The legislation proposed by Kohl and endorsed by the Financial Planning Coalition would create a safe harbor for the term “financial planner.” It would establish an oversight board that would:

• Require financial professionals to register in order to call themselves financial planners. Prior to registration, they would need to pass a competency exam and agree to ethical standards.

• Be armed with power to discipline planners found in violation of its standards.

• Make key actions, including disciplinary measures, available to the public.

• Require that financial planners be held to the fiduciary standard of providing planning services and advice in the best interest of the client.

Americans support our proposal. A recent study commissioned by the Financial Planning Coalition found that 83 percent of investors, across all demographics and political groups, favor increased regulation and oversight for financial planners. Of the voters surveyed, 91 percent said they supported proposed regulations that included measures to “ensure that financial planners pass tests measuring competency,” to “establish ethical guidelines,” to “have the ability to discipline financial planners who fail to follow the guidelines” and to “make all of this information available to consumers.”

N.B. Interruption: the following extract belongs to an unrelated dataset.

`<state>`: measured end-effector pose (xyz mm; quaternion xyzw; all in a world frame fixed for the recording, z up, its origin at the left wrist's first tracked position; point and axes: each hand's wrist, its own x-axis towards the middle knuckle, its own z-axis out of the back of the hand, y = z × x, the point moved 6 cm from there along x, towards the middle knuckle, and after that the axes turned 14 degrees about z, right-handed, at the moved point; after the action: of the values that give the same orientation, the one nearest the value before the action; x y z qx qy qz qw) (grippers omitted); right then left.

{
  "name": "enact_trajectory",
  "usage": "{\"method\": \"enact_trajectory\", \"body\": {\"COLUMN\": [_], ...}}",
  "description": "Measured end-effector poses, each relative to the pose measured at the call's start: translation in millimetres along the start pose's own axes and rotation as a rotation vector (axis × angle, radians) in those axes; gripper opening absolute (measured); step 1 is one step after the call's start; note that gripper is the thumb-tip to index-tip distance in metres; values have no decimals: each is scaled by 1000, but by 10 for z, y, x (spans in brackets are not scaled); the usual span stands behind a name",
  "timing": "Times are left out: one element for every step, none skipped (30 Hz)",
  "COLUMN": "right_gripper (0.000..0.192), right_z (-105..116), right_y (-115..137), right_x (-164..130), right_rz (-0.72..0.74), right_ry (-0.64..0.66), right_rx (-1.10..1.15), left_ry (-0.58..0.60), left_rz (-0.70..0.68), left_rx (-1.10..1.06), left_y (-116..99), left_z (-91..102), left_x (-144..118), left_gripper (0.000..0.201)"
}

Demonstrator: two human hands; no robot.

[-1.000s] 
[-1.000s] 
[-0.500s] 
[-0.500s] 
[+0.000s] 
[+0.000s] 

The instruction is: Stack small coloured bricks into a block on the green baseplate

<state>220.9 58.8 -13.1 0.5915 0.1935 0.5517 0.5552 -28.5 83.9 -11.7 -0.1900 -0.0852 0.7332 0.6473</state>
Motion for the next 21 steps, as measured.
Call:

The regulations proposed by the coalition are simple, narrow and straightforward. The Senate should include this commonsense consumer protection legislation in the financial reform package.

Unlike the Financial Planning Coalition, the groups opposing this proposal are not concerned about the best interest of consumers. Listening to their hollow arguments merely perpetuates the era of abuse that Congress aims to end.

Tom Potts is the president of the Financial Planning Association and a leader of the Financial Planning Coalition.